▶ _What you need to do_: Across the data below, count every line where the string "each" appears. Answer with the number alone.

▶ _Data provided_:
*****
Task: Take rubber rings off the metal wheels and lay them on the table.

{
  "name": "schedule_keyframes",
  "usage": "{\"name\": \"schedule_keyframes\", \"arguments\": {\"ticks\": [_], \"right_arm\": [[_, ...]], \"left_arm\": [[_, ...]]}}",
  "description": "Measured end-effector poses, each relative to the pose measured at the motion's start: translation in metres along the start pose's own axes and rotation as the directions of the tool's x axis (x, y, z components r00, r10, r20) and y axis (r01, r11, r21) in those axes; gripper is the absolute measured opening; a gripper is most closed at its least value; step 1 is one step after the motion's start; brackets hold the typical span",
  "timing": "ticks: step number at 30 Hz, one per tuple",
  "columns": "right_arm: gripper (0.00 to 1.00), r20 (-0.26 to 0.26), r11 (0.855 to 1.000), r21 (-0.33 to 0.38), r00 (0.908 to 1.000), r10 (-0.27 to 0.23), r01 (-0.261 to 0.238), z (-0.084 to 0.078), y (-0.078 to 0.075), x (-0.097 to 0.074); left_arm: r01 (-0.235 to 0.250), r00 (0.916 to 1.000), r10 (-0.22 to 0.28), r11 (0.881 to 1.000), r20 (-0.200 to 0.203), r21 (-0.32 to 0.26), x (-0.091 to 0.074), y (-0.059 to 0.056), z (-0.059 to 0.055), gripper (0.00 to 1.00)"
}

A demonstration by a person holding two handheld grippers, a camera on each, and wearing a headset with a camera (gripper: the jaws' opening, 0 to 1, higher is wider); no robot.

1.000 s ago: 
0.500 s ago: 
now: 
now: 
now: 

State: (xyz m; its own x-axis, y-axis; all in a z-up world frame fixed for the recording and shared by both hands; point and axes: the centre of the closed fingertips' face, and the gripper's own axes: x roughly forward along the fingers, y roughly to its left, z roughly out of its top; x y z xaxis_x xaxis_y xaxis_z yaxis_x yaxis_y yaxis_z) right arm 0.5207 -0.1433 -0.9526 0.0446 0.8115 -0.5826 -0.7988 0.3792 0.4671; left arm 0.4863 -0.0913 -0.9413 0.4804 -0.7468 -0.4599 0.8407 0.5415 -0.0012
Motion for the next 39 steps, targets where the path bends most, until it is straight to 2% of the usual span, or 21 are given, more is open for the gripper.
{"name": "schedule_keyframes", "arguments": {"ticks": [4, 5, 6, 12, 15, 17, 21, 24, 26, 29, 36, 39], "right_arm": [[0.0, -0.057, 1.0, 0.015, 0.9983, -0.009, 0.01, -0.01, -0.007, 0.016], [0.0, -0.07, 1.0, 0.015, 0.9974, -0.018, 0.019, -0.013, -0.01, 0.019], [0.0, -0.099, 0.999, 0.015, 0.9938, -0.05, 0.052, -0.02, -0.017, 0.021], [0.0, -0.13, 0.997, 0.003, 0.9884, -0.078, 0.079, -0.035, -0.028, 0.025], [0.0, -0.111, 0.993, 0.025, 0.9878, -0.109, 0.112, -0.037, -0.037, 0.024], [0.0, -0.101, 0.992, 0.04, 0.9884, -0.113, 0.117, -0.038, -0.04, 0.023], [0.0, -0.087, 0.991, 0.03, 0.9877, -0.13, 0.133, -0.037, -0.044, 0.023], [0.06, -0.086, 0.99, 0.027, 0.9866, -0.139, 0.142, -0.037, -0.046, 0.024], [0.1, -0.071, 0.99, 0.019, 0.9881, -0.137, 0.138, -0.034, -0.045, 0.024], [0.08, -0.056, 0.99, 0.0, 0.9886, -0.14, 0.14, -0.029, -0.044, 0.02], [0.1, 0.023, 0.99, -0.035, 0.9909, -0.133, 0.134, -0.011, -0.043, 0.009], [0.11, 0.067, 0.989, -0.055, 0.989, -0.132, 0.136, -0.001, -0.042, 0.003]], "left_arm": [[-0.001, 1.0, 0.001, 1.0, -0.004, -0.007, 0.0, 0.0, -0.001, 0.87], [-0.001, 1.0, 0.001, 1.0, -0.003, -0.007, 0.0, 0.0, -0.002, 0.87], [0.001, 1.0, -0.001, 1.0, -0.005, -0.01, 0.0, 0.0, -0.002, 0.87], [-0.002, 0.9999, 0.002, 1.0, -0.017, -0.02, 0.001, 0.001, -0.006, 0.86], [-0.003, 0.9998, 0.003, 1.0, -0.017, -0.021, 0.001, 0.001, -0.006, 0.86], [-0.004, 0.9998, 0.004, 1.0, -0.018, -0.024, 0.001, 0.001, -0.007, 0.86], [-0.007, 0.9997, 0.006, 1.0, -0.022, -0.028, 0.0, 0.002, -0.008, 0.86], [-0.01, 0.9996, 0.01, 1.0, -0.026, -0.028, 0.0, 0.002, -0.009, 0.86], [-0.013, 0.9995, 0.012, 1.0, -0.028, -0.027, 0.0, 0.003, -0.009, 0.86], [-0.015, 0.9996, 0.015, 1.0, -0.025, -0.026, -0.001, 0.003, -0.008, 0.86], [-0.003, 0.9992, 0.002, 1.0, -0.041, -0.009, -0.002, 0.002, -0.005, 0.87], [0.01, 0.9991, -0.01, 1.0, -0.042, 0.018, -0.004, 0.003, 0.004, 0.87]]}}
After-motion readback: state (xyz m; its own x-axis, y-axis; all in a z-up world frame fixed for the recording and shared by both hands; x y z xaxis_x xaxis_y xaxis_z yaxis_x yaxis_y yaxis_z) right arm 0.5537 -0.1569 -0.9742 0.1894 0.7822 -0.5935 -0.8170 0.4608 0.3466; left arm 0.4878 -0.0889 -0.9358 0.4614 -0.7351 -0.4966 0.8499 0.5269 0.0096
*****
▶ _Task response_: 2